Sign up for weekly updates

Radio station resumes broadcasting following suspension of its licence

(MISA/IFEX) - Joy Radio Station, which had its broadcasting licence suspended on 17 October 2008, has resumed broadcasting after a High Court injunction preventing the Malawi Communications Regulatory Authority (MACRA) from revoking its licence.

MACRA had ordered the station off-air over allegations of not complying with the licence agreement and provisions of the Communications Act. Ralph Kasambara, the station's lawyer told MISA-Malawi that the High Court judge felt that closing down the station could deprive Malawians of their right to information, which the radio station, as a component of the media, champions.

"The presiding judge said that the media play a vital role in informing, educating and entertaining the public. And as such, the closure of Joy Radio could have impinged on the right to information the media champions," Kasambara said.

Following the injunction, the station resumed broadcasting at 2:30pm (local time) on 19 October. The injunction will be valid for seven days while waiting for Joy Radio's case to be reviewed. The Director of Broadcasting for MACRA, James Chimera, told a local newspaper that the station had been closed because it transferred ownership and was effectively in the hands of politicians contrary to section 48(7) of the Communications Act. According to MACRA, the station is now owned by the former president and national chairman of the United Democratic Front (UDF), Bakili Muluzi, his wife Patricia Shanil Muluzi and his son, Atupele Muluzi, and a Tanzanian investor.

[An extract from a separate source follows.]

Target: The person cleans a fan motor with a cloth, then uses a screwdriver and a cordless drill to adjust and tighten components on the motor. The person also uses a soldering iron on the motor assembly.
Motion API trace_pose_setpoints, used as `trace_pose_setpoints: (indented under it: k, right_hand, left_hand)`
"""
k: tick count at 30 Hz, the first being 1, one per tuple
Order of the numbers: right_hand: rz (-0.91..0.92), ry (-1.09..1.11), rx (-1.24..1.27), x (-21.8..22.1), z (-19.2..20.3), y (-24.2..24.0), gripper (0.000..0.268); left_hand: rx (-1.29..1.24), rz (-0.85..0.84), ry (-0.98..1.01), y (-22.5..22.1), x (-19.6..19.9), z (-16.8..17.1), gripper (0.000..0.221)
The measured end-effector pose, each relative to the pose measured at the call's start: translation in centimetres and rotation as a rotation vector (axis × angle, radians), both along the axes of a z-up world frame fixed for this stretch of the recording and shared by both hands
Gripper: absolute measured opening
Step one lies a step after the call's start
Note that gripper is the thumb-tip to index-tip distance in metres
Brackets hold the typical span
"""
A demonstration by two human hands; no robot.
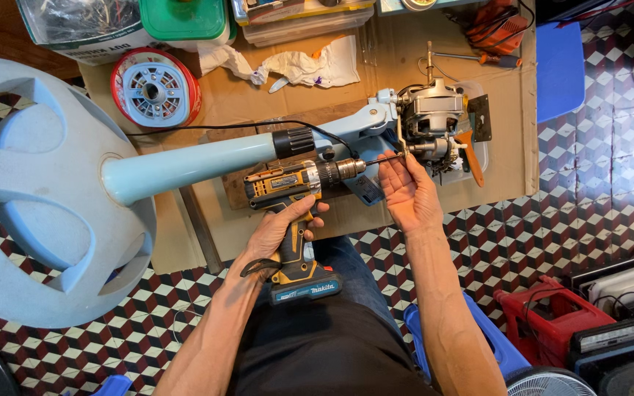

Another alleged reason for the closure was the station's non-compliance with the broadcasting licence whereby it [Joy Radio Station] refused to talk to MACRA and preferred to talk through its lawyers. MACRA did not explain the difference between talking through the lawyers and *talking face-to-face with the directors of Joy Radio Station.

Latest Tweet:

Australia: The gender pay gap is closing in the media industry, but there is still much progress to be made.…

Get more stories like this

Sign up for our newsletters and get the most important free expression news delivered to your inbox.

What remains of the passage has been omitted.